» **What you are asked to do**: When "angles" occurs in a line of the material, copy that line.
- Opening Delimiter -
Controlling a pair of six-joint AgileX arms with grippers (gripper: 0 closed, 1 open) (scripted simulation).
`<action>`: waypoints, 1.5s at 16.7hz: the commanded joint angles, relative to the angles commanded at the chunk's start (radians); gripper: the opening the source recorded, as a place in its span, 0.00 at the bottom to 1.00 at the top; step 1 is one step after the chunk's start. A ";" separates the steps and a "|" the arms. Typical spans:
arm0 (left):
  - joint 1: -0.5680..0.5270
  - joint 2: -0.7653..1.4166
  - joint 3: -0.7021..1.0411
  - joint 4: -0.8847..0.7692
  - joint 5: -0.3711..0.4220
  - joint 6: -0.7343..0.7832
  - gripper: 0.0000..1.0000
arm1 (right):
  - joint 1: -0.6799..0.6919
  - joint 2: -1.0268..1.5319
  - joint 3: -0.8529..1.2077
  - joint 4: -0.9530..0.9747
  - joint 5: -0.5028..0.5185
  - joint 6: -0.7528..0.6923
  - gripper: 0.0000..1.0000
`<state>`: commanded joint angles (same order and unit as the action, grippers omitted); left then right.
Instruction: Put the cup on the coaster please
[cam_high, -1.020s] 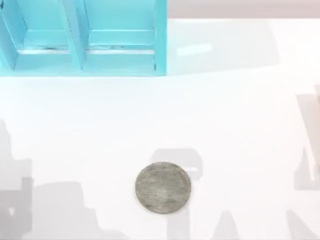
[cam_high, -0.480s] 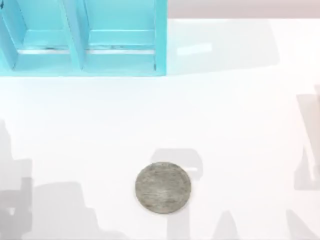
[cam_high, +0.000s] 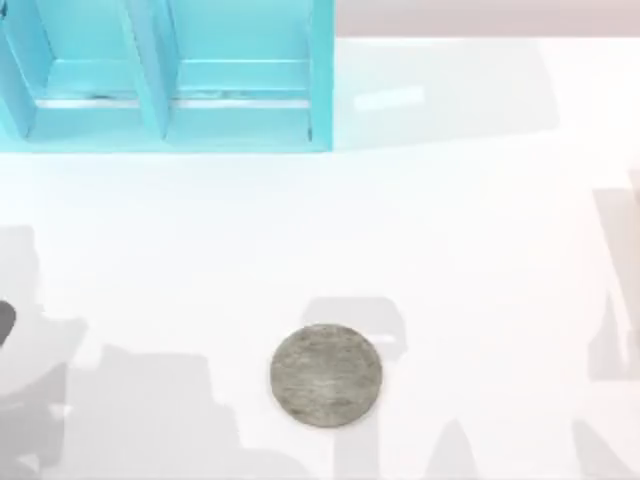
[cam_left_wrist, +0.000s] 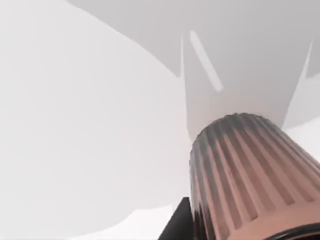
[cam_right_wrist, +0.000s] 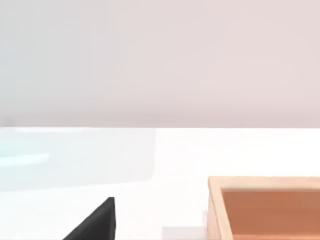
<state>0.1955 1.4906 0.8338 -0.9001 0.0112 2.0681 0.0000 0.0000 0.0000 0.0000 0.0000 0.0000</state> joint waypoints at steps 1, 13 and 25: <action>-0.026 0.002 0.020 -0.014 0.003 0.072 0.00 | 0.000 0.000 0.000 0.000 0.000 0.000 1.00; -0.463 0.153 0.338 -0.278 0.056 1.581 0.00 | 0.000 0.000 0.000 0.000 0.000 0.000 1.00; -0.853 0.374 0.631 -0.359 0.058 2.879 0.00 | 0.000 0.000 0.000 0.000 0.000 0.000 1.00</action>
<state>-0.6578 1.8642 1.4644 -1.2587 0.0691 4.9473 0.0000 0.0000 0.0000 0.0000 0.0000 0.0000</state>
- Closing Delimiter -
» **Problem solution**:
`<action>`: waypoints, 1.5s at 16.7hz: the commanded joint angles, relative to the angles commanded at the chunk's start (radians); gripper: the opening the source recorded, as a place in its span, 0.00 at the bottom to 1.00 at the top; step 1 is one step after the chunk's start. A ";" separates the steps and a "|" the arms. Typical spans:
`<state>`: commanded joint angles (same order and unit as the action, grippers omitted); left then right.

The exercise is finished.